Each entry that follows is to be retyped exactly. Pictures do not belong in the copy.

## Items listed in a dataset
::::::::

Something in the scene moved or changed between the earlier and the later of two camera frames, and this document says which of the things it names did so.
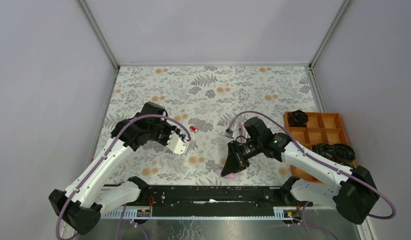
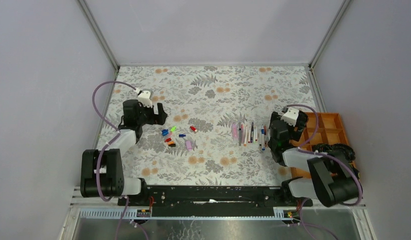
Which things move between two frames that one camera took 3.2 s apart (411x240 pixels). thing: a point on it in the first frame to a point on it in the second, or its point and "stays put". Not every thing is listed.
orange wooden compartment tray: [322, 128] stays put
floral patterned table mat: [212, 103] stays put
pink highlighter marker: [231, 176] to [234, 131]
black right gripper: [236, 162] to [295, 135]

::::::::

## FINISHED TASK
Something in the scene moved or changed between the earlier and the later of two camera frames, and this document says which of the things it names did so.
Which things move between two frames that one camera took 3.2 s apart (411x240 pixels). thing: a point on it in the first frame to a point on it in the second, or its point and "stays put". Not every thing is listed.
orange wooden compartment tray: [322, 128] stays put
floral patterned table mat: [212, 103] stays put
pink highlighter marker: [231, 176] to [234, 131]
black right gripper: [236, 162] to [295, 135]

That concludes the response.